L’ancien président a immédiatement réagi sur Facebook en estimant son «innocence bafouée». «J’ai appris cette nouvelle mise en examen (inculpation, ndlr) avec la plus grande stupéfaction […]. Mon innocence est à nouveau bafouée par une décision qui ne rapporte pas la moindre preuve d’un quelconque financement illicite», a-t-il déclaré.

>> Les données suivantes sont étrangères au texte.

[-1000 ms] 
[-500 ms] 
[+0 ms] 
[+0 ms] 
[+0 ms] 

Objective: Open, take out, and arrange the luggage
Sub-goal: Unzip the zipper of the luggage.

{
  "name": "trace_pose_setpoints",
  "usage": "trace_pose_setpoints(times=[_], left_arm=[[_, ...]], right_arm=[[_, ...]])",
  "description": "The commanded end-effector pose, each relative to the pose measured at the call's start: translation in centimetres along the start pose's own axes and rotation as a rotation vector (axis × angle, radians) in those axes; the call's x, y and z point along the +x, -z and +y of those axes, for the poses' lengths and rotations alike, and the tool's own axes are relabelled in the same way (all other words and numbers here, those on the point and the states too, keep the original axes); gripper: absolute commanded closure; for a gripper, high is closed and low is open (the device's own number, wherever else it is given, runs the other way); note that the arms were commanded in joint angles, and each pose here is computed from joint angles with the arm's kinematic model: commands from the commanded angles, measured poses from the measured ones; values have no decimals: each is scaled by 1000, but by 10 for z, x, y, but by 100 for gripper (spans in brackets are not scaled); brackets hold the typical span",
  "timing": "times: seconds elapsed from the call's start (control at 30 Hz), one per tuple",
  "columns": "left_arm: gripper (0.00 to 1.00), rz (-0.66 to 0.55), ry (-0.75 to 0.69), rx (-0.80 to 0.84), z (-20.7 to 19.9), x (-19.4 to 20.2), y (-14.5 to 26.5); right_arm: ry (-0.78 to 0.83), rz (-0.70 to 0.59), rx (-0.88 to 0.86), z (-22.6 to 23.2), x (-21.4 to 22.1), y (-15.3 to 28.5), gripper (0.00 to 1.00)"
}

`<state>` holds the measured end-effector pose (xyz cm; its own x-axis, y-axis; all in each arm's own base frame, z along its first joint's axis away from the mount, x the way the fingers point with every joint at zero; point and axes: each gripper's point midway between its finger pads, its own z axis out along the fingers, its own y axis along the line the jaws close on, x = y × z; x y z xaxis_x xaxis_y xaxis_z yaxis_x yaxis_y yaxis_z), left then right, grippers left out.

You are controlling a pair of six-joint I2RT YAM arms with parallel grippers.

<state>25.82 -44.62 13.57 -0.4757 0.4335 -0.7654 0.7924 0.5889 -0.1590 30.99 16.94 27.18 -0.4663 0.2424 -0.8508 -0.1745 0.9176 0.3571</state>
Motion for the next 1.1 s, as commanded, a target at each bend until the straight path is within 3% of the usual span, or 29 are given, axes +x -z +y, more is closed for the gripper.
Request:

Lire aussi: Pour Nicolas Sarkozy, retour à la case Kadhafi

Cette nouvelle poursuite, révélée par Mediapart, est la quatrième dans ce dossier pour Nicolas Sarkozy, qui s’était dit victime d’un «complot» après les inculpations prononcées en mars 2018 pour «corruption passive», «recel de détournement de fonds publics» et «financement illégal de campagne».

«Décision sans précédent»

«Chacun voit bien qu’il s’agit d’une décision sans précédent, en cohérence avec les investigations réalisées. La procédure suit son cours», a réagi Vincent Brengarth, l’avocat de l’association anti-corruption Sherpa, partie civile dans ce dossier.

Lire aussi: Nicolas Sarkozy et la malédiction de l’Elysée

Le 31 janvier, les magistrats avaient déjà inculpé pour «association de malfaiteurs» l’un des anciens collaborateurs de Nicolas Sarkozy, Thierry Gaubert, soupçonné d’avoir touché des fonds provenant du régime libyen de Kadhafi qui auraient pu alimenter la campagne présidentielle du candidat de la droite en 2007.